4.1 LaTeXML Customization

§ 4.1.2 Digestion & Primitives

Primitives are processed during the digestion phase in the Stomach, after macro expansion (in the Gullet), and before document construction (in the Document). Our primitives generalize TeX’s notion of primitive; they are used to implement TeX’s primitives, invoke other side effects and to convert Tokens into Boxes, in particular, Unicode strings in a particular font.

Here are a few primitives from TeX.pool:

  DefPrimitive(’\begingroup’,sub {
    $_[0]->begingroup; });
  DefPrimitive(’\endgroup’,  sub {
    $_[0]->endgroup; });
  DefPrimitiveI(’\batchmode’,     undef,undef);
  DefPrimitiveI(’\OE’, undef, "\x{0152}");
  DefPrimitiveI(’\tiny’,        undef, undef,

Other than for implementing TeX’s own primitives, DefPrimitive is needed less often than DefMacro or DefConstructor. The main thing to keep in mind is that primitives are processed after macro expansion, by the Stomach. They are most useful for side-effects, changing the State.


The replacement is either a string which will be used to create a Box in the current font, or can be code taking the Stomach and the control sequence arguments as argument; like macros, these arguments are not expanded or digested by default, they must be explicitly digested if necessary. The replacement code must either return nothing (eg. ending with return;) or should return a list (ie. a Perl list (...)) of digested Boxes or Whatsits.

Options to DefPrimitive are:

  • mode=>(’math’|’text’) switches to math or text mode, if needed;

  • requireMath=>1, forbidMath=>1 requires, or forbids, this primitive to appear in math mode;

  • bounded=>1 specifies that all digestion (of arguments and daemons) will take place within an implicit TeX group, so that any side-effects are localized, rather than affecting the global state;

  • font=>{hash} switches the font used for any created text; recognized font keys are family, series, shape, size, color;

    Note that if the font change should only affect the material digested within this command itself, then bounded=>1 should be used; otherwise, the font change will remain in effect after the command is processed.

  • beforeDigest=>CODE($stomach),
    afterDigest=>CODE($stomach) provides code to be digested before and after processing the main part of the primitive.


Needs descrition!

Other Utilities for Digestion

Other functions useful for dealing with digestion and state are important for writing before & after daemons in constructors, as well as in Primitives; we give an overview here:

  • Digest($tokens) digests $tokens (a (LaTeXML::Core::)Tokens), returning a list of Boxes and Whatsits.

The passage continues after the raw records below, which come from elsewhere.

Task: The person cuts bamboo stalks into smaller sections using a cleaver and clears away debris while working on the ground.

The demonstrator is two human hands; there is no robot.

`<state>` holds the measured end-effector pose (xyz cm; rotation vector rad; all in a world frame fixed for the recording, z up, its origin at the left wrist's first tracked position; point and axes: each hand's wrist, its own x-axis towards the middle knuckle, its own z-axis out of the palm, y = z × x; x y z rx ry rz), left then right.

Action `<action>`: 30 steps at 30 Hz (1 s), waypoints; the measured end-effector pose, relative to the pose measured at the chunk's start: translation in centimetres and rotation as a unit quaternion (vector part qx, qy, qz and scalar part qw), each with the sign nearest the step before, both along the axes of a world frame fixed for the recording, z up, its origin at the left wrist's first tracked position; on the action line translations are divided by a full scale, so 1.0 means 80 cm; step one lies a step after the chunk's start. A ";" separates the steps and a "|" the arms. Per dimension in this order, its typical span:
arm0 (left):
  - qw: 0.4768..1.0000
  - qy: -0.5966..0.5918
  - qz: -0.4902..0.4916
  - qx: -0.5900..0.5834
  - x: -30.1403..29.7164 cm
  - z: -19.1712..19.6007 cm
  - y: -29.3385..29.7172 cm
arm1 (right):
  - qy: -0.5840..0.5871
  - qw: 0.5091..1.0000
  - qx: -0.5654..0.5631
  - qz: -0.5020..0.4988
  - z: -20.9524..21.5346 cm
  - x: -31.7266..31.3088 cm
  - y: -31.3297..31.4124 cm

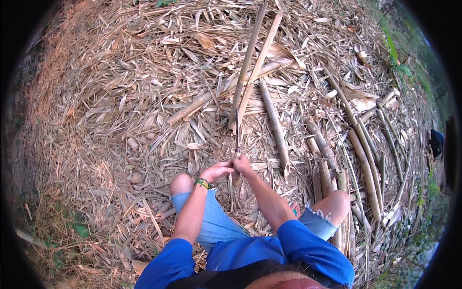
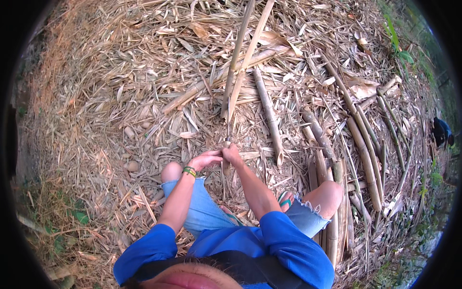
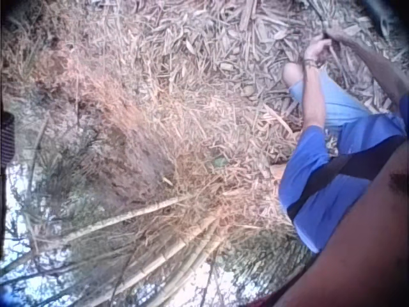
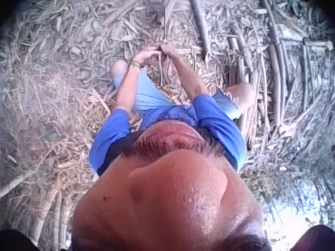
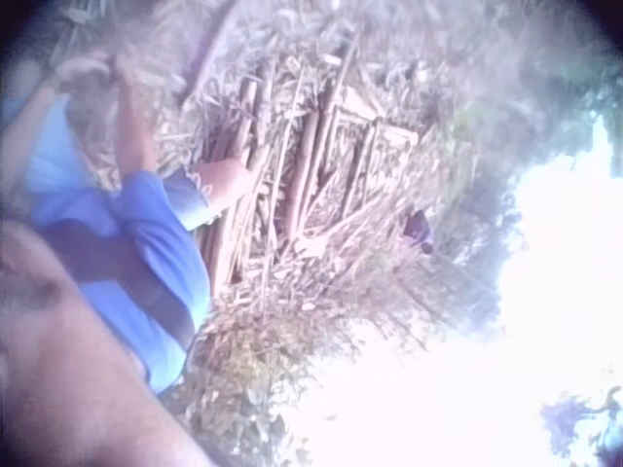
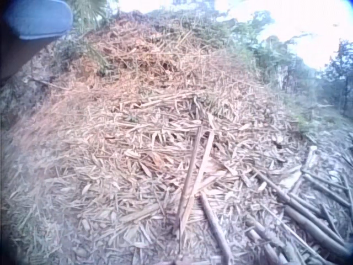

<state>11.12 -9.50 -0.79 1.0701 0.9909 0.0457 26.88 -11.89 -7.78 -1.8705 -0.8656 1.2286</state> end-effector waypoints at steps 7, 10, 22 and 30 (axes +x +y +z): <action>0.991 0.038 0.035 0.120 0.011 0.018 0.002 | 0.049 0.993 0.020 -0.104 0.022 -0.006 0.004; 0.986 -0.024 0.096 0.132 0.030 0.028 -0.002 | 0.029 0.997 -0.043 -0.059 0.048 0.014 0.011; 0.931 0.072 0.218 0.285 0.006 0.039 0.032 | -0.170 0.977 -0.100 -0.083 0.011 0.092 -0.067; 0.926 0.109 0.207 0.298 -0.007 0.047 0.075 | -0.421 0.896 0.020 -0.143 -0.018 0.083 -0.108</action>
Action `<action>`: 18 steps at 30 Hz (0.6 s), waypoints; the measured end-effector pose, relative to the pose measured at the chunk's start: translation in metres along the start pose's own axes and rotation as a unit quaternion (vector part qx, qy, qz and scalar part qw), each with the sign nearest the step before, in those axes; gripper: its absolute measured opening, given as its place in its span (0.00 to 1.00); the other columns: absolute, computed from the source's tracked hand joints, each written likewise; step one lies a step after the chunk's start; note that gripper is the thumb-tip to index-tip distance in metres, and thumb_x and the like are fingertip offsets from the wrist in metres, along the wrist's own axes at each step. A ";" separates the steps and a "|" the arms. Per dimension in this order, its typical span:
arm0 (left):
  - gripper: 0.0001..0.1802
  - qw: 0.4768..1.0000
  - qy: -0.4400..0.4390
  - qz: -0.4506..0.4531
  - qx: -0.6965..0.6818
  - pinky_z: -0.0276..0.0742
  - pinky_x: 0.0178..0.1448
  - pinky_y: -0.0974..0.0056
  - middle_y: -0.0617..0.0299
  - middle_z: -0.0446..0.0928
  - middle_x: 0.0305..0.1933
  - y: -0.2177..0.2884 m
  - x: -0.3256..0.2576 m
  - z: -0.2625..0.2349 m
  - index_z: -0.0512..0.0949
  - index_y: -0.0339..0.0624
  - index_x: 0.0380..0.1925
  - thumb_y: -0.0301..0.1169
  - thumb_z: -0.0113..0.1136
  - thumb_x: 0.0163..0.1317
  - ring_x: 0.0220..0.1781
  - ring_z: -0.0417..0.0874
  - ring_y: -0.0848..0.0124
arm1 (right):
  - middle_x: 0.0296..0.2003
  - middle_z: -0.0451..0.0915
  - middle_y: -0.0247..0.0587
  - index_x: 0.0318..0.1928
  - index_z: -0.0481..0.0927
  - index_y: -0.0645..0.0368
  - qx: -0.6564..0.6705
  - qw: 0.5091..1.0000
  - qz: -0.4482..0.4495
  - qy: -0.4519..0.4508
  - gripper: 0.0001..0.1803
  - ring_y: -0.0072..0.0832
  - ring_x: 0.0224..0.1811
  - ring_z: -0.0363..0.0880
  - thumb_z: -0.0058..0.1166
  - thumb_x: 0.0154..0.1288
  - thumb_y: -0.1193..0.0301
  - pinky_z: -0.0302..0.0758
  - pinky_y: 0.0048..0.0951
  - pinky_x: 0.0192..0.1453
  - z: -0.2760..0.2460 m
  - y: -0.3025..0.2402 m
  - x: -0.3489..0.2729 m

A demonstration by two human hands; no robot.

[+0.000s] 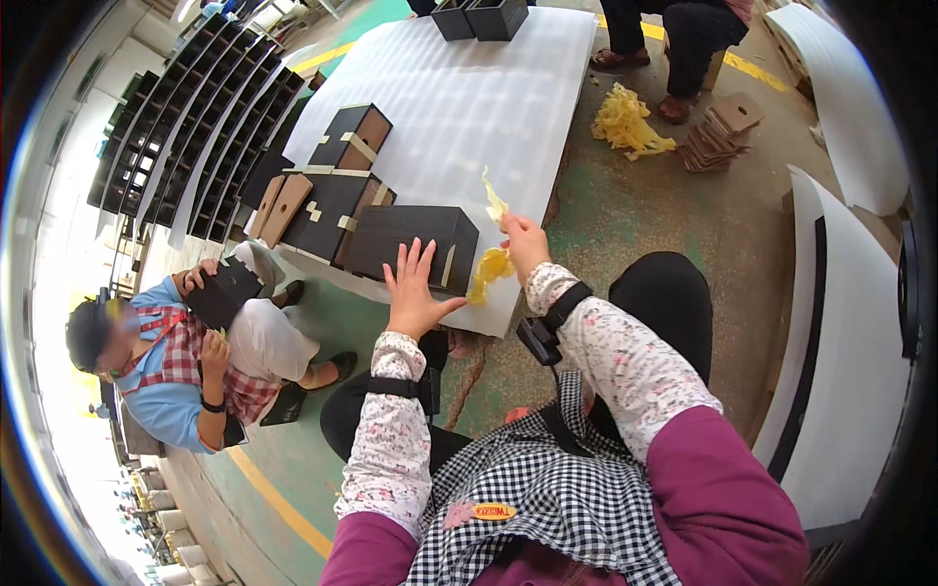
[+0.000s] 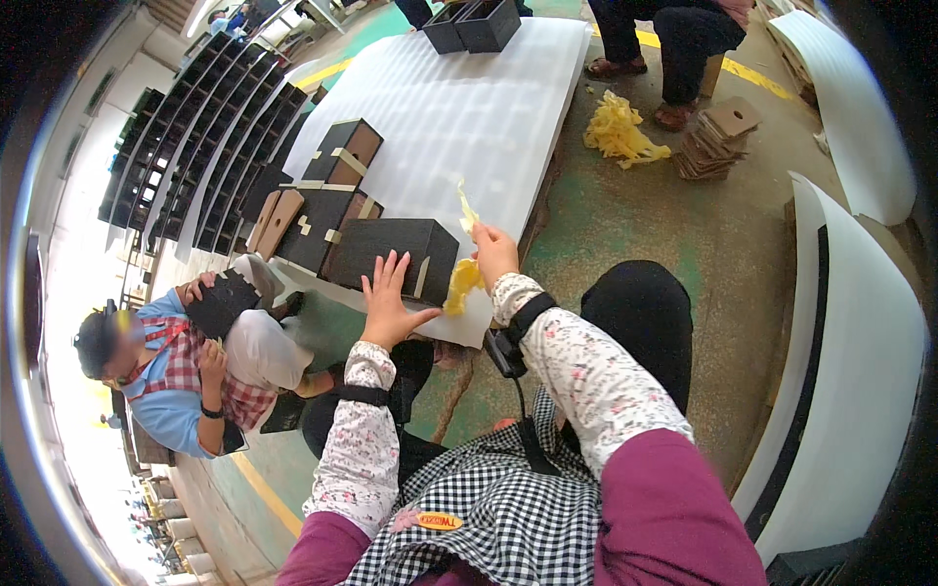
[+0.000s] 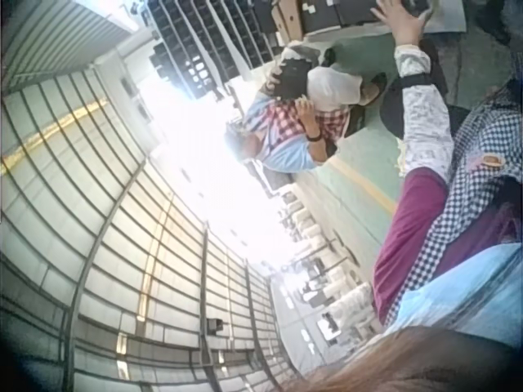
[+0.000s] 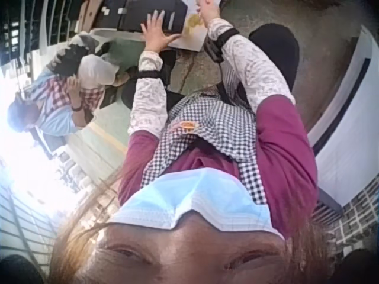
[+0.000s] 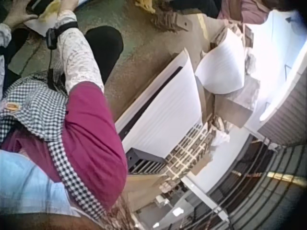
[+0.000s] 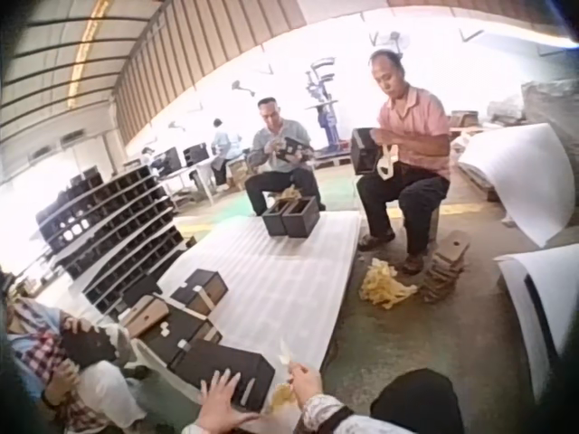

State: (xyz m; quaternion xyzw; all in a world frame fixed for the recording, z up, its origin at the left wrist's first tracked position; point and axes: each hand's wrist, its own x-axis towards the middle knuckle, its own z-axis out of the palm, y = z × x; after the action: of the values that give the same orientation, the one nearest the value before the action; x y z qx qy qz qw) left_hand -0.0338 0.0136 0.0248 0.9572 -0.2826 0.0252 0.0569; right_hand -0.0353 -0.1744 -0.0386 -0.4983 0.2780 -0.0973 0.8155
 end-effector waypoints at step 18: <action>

  • Let($token1,$token2) gives $token1 the same meaning as $token2, like \let.


The following functions are useful for accessing and storing information in the current State. It maintains a stack-like structure that mimics TeX’s approach to binding; braces { and } open and close stack frames. (The Stomach methods bgroup and egroup can be used when explicitly needed.)

  • LookupValue($symbol), AssignValue($string,$value,$scope) maintain arbitrary values in the current State, looking up or assigning the current value bound to $symbol (a string). For assignments, the $scope can be ’local’ (the default, if $scope is omitted), which changes the binding in the current stack frame. If $scope is ’global’, it assigns the value globally by undoing all bindings. The $scope can also be another string, which indicates a named scope — but that is a more advanced topic.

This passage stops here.